In-Process State (Escape Hatch)¶

When MeshJob can't fit your shape: in-process state with documented caveats.

The two patterns covered in Stateful Agents cover the overwhelming majority of stateful workloads in mesh:

Externalized state via a state agent + MeshJob orchestrator — durable, horizontally scalable, restart-tolerant.
FastAPI lifespan for a loop-bound resource (see Loop topology) — create the pool / client in lifespan startup; the default single user loop hosts both lifespan and every tool body.

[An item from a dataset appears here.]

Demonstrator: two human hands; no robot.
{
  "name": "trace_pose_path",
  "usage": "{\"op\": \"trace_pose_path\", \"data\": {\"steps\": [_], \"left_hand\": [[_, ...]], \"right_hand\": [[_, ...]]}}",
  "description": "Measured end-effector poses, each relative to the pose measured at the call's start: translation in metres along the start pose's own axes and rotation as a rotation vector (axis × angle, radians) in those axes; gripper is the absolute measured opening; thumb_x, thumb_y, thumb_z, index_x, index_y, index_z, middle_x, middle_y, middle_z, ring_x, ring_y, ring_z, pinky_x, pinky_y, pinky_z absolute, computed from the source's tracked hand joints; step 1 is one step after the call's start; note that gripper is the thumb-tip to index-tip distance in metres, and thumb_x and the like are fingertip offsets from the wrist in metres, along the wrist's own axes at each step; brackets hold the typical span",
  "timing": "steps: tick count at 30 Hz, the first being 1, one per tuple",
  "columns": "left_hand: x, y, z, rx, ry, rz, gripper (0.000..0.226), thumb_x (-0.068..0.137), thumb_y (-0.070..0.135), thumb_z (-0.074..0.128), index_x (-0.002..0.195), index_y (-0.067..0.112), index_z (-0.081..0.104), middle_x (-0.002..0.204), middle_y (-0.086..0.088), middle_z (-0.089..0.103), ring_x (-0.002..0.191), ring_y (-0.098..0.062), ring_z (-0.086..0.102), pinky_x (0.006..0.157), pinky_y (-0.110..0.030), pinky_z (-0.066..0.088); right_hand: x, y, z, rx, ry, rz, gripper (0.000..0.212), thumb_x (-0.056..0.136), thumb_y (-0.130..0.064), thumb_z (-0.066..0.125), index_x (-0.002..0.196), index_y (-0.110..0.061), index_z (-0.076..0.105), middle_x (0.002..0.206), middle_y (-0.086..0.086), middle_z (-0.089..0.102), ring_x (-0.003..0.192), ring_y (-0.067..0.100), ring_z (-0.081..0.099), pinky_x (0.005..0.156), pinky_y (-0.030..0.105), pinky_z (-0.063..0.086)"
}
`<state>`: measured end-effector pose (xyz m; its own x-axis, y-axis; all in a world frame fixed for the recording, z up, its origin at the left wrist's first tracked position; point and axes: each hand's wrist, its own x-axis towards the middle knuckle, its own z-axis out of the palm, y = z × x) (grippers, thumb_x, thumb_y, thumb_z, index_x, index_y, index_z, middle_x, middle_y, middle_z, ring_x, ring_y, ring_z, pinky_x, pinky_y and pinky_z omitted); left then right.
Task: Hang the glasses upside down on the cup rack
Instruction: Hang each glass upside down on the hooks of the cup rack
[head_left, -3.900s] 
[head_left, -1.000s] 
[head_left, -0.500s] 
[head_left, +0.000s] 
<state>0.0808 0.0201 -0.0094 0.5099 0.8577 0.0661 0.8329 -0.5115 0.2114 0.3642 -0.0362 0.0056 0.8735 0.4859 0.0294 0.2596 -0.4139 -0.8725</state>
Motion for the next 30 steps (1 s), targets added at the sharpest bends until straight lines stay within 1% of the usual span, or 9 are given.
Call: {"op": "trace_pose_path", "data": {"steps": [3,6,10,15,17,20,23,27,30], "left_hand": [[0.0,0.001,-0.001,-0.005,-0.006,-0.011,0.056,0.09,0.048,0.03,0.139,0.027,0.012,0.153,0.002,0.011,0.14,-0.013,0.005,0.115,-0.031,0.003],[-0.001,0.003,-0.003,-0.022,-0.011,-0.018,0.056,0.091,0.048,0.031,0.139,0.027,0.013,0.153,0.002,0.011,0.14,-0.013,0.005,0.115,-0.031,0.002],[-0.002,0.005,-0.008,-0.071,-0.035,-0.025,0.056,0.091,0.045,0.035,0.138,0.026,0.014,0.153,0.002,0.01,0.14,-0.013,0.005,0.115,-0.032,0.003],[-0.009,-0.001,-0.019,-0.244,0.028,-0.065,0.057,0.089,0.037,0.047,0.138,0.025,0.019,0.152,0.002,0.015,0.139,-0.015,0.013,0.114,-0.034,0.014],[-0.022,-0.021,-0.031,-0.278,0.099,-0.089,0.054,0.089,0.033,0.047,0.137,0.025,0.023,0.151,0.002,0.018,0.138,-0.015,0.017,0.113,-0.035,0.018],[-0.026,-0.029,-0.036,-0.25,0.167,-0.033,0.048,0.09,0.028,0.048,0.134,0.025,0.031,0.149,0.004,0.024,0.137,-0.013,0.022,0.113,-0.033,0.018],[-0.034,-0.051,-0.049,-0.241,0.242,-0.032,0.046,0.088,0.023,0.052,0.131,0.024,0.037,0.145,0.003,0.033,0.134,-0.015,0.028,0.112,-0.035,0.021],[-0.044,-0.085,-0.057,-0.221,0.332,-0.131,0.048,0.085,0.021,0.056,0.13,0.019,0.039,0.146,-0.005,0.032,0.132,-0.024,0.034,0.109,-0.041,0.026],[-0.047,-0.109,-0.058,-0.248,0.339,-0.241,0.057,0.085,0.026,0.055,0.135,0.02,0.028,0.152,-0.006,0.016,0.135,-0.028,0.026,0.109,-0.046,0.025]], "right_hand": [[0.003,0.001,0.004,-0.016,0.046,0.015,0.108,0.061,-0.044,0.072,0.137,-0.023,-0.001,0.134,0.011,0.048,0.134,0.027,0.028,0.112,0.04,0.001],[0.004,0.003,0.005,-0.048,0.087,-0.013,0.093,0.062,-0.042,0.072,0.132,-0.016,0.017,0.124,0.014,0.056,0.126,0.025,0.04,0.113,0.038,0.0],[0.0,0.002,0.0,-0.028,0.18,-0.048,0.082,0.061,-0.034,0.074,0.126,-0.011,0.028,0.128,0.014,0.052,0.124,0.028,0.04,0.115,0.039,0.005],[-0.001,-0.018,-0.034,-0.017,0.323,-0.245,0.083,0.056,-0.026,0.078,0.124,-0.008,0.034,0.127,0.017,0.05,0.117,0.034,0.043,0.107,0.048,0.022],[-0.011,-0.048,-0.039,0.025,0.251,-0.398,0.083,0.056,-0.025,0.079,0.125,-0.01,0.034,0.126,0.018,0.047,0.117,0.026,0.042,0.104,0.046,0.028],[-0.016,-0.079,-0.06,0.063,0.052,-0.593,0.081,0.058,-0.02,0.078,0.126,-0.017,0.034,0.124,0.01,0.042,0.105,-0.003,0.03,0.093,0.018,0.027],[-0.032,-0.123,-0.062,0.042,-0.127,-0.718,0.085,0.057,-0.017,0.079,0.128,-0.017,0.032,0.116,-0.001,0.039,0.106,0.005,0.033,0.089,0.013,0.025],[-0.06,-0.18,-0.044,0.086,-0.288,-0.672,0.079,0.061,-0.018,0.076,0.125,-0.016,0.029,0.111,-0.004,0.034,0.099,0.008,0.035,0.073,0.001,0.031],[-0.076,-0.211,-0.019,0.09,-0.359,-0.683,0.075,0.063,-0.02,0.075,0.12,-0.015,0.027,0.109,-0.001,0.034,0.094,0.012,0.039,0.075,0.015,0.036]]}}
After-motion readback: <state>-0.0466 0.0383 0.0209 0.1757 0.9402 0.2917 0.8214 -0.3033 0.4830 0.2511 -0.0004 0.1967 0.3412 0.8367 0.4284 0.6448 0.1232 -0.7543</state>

This page is for the narrow class of agents where neither of those fits — typically because the state cannot tolerate the ~10ms HTTP round-trip per mutation, or because the stateful resource genuinely cannot cross processes, or because the work is not request-driven at all. The pattern documented here works, but it imposes constraints mesh otherwise hides from you. The default answer should still be MeshJob.

Gate: should you actually be here?¶

Before reaching for the in-process runtime pattern, can you answer no to all of these?

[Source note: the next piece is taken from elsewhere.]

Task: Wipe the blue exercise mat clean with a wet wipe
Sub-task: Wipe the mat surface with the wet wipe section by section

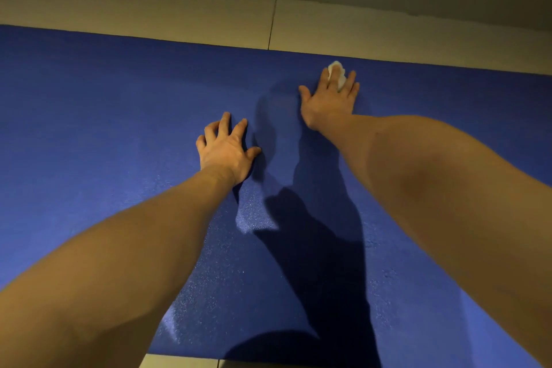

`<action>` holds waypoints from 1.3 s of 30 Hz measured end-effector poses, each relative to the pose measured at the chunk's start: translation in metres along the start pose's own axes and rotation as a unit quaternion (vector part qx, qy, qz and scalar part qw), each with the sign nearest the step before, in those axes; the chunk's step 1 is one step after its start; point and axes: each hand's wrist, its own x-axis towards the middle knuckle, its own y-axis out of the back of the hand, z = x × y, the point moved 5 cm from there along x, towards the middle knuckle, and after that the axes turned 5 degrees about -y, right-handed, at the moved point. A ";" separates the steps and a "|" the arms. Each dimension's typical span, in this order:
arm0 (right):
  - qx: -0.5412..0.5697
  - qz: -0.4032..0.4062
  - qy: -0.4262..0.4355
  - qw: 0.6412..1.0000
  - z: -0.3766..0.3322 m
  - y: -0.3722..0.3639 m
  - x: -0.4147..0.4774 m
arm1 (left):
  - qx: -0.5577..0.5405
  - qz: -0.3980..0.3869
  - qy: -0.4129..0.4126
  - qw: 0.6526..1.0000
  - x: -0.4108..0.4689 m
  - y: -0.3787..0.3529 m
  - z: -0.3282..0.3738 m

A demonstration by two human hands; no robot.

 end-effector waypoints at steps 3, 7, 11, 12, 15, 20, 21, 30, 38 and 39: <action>0.041 0.018 0.028 0.999 -0.032 -0.001 -0.006 | -0.001 0.005 -0.001 1.000 0.000 -0.002 -0.001; 0.022 -0.003 0.193 0.981 -0.073 -0.009 -0.016 | 0.004 0.007 -0.002 1.000 0.001 -0.004 -0.002; -0.008 -0.002 0.206 0.978 -0.057 0.001 0.006 | 0.006 0.005 -0.001 1.000 0.001 -0.004 -0.002; -0.008 0.005 0.178 0.984 -0.048 0.005 0.015 | 0.006 0.005 -0.001 1.000 0.001 -0.004 -0.002; 0.003 0.002 0.042 0.999 -0.010 0.017 0.037 | 0.007 0.003 -0.001 1.000 0.000 -0.003 -0.002; 0.069 0.011 -0.038 0.997 -0.010 0.016 0.027 | 0.005 0.007 -0.002 1.000 0.000 -0.005 -0.002; 0.076 0.018 -0.017 0.997 -0.022 0.013 0.021 | 0.005 0.008 -0.002 1.000 0.000 -0.005 -0.002; -0.008 0.018 0.173 0.985 -0.032 -0.007 -0.012 | 0.013 0.001 0.001 1.000 0.000 -0.009 -0.004; 0.035 0.026 -0.023 0.999 0.028 0.004 0.001 | 0.013 -0.003 0.005 1.000 -0.001 -0.007 -0.002; 0.051 0.029 -0.019 0.998 0.016 0.001 -0.009 | 0.014 -0.004 0.005 1.000 -0.001 -0.008 -0.001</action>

Is your work driven by tool calls (request-driven)? → if yes, put your loop-bound resource in FastAPI lifespan startup (see Loop topology).
Can your state mutations tolerate ~10ms HTTP round-trip overhead per mutation? → if yes, use MeshJob with a state agent (see stateful agents).
Is your stateful resource portable across processes (DB pool, Redis connection, message-broker client)? → if yes, you don't need in-process binding.

Only if all three are no is the in-process runtime pattern likely the right answer.

If you answered "yes" to any of them, close this page and go back to the linked alternative. The pattern below is more code, more failure modes, and more discipline than either of those — only worth it when the constraints actually demand it.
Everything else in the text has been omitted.